WHAT IS EXPECTED: Return the lines below that contain the word "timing".

===== GIVEN RECORDS =====

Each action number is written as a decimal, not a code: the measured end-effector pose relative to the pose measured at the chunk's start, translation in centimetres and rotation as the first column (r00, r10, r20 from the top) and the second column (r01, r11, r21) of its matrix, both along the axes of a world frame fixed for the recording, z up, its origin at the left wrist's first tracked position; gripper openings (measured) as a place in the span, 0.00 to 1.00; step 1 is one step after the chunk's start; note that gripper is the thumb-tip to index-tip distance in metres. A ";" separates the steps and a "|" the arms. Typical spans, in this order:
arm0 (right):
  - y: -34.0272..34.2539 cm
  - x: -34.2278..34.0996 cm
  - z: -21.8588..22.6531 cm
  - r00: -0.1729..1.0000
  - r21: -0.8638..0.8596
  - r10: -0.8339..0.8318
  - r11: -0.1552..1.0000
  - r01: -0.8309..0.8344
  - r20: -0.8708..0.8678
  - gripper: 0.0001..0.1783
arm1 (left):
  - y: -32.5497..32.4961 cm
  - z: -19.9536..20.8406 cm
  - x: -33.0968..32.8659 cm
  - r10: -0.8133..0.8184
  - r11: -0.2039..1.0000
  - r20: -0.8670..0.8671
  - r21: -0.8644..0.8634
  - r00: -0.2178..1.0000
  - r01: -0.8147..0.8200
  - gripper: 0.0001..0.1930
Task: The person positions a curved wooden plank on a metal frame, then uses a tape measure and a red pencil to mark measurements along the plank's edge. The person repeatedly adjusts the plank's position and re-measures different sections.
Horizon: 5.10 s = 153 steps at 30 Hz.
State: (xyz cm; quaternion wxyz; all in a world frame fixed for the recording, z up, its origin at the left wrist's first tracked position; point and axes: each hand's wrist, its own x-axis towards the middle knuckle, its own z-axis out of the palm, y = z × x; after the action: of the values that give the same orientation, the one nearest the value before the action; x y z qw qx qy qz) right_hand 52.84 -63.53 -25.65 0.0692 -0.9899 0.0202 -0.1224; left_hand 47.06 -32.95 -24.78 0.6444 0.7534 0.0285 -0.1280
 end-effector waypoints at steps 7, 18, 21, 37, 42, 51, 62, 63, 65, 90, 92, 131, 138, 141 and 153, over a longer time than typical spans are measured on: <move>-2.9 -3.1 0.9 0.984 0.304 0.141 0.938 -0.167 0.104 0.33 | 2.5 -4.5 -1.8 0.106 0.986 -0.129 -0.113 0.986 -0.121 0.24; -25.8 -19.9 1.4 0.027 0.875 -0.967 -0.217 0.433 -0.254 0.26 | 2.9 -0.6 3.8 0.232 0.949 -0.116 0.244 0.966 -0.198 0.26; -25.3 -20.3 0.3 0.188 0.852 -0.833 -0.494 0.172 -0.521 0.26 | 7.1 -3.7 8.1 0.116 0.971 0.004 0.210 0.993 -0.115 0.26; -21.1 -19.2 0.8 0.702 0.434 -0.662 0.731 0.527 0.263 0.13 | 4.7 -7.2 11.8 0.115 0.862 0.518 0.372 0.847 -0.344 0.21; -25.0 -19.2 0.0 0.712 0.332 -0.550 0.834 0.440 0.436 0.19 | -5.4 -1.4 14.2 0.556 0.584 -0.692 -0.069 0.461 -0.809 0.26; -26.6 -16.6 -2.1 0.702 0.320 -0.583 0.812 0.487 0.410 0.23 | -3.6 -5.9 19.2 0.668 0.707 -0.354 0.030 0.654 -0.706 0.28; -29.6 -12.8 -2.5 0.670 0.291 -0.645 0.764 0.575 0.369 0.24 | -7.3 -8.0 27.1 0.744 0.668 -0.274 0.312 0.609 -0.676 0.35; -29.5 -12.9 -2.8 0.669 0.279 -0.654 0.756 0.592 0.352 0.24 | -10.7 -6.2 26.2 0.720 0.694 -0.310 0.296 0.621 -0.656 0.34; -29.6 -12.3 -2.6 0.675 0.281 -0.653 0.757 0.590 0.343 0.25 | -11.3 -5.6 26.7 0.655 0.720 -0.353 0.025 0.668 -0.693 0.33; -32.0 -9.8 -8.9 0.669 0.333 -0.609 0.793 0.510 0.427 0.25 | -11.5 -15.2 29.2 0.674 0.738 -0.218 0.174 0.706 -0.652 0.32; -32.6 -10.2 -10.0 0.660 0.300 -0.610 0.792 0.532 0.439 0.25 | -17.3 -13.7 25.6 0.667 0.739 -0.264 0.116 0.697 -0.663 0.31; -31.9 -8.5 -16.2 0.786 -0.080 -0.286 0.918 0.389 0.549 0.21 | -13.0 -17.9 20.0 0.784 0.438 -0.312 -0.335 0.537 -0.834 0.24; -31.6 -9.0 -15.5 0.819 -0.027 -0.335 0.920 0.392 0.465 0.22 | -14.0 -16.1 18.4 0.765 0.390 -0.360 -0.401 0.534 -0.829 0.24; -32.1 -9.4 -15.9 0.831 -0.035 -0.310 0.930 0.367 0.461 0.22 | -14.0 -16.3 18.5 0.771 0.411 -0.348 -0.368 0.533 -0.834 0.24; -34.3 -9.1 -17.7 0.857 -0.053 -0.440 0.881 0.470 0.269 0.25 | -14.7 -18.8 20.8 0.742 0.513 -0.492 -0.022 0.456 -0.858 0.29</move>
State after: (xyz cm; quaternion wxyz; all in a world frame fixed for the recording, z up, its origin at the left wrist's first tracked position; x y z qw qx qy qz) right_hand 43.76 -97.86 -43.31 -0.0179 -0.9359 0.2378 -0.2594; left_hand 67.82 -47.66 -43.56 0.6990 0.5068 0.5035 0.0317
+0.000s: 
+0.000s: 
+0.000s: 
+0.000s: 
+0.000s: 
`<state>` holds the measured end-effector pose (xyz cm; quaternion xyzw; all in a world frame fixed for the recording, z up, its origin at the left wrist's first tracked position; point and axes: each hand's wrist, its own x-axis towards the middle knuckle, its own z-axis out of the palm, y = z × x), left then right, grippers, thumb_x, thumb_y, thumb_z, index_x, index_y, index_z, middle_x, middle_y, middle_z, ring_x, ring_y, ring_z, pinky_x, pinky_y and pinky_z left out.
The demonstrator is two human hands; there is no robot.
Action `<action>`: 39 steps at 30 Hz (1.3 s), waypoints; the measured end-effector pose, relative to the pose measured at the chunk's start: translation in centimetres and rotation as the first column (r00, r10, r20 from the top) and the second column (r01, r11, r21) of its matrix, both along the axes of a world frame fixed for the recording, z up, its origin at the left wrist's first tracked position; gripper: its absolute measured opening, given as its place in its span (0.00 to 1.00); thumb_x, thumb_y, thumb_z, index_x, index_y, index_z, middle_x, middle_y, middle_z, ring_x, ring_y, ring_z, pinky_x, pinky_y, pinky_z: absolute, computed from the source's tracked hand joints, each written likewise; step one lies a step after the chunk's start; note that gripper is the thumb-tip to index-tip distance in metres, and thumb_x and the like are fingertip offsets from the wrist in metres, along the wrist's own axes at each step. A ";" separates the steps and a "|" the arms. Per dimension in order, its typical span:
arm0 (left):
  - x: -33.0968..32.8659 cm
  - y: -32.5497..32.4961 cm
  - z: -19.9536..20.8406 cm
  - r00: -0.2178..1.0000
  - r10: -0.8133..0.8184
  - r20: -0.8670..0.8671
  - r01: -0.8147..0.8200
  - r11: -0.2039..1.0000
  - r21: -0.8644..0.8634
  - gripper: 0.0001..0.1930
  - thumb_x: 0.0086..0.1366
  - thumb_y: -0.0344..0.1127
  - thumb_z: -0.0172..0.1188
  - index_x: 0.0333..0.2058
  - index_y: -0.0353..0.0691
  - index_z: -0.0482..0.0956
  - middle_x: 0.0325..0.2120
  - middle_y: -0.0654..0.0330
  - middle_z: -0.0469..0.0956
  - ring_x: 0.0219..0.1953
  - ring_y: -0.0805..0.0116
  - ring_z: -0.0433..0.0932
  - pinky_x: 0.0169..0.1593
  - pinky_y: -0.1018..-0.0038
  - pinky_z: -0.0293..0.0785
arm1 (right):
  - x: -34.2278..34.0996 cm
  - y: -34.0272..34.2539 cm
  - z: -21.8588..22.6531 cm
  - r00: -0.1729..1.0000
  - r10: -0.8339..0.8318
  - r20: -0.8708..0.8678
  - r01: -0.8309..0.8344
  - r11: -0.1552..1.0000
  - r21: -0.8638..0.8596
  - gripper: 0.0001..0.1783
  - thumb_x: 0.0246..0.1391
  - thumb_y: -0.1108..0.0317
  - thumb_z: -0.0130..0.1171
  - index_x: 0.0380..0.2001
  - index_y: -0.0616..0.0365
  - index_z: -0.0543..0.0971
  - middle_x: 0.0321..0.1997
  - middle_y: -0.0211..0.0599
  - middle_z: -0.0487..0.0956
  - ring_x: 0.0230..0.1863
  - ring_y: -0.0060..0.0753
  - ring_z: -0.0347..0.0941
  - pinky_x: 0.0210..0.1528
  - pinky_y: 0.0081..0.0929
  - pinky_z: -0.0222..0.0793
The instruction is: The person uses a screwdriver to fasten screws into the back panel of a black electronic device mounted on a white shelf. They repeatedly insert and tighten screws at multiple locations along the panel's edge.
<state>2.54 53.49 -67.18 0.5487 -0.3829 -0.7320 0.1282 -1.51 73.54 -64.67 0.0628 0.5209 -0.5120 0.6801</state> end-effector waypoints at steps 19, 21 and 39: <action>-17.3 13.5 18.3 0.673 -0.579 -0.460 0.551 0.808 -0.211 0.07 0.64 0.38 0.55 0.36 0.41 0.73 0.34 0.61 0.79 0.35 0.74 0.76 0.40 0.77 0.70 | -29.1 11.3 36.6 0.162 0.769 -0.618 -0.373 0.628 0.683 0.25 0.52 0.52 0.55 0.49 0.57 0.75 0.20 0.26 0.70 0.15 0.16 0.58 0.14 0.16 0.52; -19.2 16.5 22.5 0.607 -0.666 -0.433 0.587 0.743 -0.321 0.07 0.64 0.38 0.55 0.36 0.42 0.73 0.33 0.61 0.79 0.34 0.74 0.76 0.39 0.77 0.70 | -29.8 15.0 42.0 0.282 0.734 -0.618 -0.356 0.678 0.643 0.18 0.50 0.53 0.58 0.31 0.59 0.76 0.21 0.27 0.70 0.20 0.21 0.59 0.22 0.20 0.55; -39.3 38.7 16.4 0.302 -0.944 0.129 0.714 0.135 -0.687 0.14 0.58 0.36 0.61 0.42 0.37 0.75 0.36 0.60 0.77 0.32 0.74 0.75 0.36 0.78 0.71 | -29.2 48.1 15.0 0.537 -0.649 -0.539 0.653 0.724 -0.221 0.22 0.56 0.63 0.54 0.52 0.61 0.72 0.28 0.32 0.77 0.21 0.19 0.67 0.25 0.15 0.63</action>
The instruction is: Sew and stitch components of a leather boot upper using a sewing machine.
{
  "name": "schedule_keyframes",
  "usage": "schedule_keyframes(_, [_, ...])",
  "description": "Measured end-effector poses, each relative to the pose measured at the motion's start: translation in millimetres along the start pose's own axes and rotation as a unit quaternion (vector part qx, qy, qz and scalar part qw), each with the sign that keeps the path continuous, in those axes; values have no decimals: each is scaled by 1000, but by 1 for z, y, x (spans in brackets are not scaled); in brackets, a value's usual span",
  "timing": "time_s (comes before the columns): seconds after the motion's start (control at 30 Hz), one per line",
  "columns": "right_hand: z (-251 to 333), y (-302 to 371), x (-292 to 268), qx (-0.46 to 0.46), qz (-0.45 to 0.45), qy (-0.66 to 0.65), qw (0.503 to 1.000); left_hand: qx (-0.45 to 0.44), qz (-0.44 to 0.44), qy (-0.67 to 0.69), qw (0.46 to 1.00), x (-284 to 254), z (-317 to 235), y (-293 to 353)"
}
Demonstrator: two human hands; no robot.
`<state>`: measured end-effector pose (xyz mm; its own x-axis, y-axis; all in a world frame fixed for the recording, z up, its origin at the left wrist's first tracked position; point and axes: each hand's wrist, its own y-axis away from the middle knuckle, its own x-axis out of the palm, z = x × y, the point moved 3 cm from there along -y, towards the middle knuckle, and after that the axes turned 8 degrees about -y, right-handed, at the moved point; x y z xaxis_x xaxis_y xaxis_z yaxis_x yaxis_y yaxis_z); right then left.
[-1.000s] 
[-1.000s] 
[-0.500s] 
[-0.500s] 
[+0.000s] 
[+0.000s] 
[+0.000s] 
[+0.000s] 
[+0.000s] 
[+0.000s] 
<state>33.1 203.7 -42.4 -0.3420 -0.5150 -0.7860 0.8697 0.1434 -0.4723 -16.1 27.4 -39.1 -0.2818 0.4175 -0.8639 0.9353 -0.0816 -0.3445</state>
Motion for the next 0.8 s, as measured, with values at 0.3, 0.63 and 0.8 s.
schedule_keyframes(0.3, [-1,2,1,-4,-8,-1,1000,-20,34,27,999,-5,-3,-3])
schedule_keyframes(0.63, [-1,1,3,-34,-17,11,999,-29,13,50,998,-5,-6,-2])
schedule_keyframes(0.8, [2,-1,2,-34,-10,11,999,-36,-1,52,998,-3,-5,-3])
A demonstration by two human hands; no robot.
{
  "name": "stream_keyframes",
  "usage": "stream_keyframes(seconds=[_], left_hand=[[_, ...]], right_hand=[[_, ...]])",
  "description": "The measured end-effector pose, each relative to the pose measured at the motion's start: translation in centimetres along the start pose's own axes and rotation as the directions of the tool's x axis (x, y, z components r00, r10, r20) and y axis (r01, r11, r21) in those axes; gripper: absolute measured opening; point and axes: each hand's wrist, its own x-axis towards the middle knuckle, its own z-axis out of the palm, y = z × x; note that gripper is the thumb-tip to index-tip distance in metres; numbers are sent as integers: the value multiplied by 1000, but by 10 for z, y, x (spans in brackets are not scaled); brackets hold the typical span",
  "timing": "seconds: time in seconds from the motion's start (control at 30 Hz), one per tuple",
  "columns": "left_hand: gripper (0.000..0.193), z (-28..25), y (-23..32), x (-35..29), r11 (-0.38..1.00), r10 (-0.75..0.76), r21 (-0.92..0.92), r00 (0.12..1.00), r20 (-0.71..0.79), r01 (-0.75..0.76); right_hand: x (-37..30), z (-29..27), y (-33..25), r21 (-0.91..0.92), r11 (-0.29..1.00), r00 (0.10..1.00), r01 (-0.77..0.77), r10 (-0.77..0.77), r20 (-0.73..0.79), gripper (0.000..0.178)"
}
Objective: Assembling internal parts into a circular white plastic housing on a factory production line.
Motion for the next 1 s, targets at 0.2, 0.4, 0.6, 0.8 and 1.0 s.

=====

WRITTEN RESPONSE:
  "timing": "time_s (comes before the columns): seconds after the motion's start (control at 30 Hz), one per line",
  "timing": "seconds: time in seconds from the motion's start (control at 30 Hz), one per tuple",

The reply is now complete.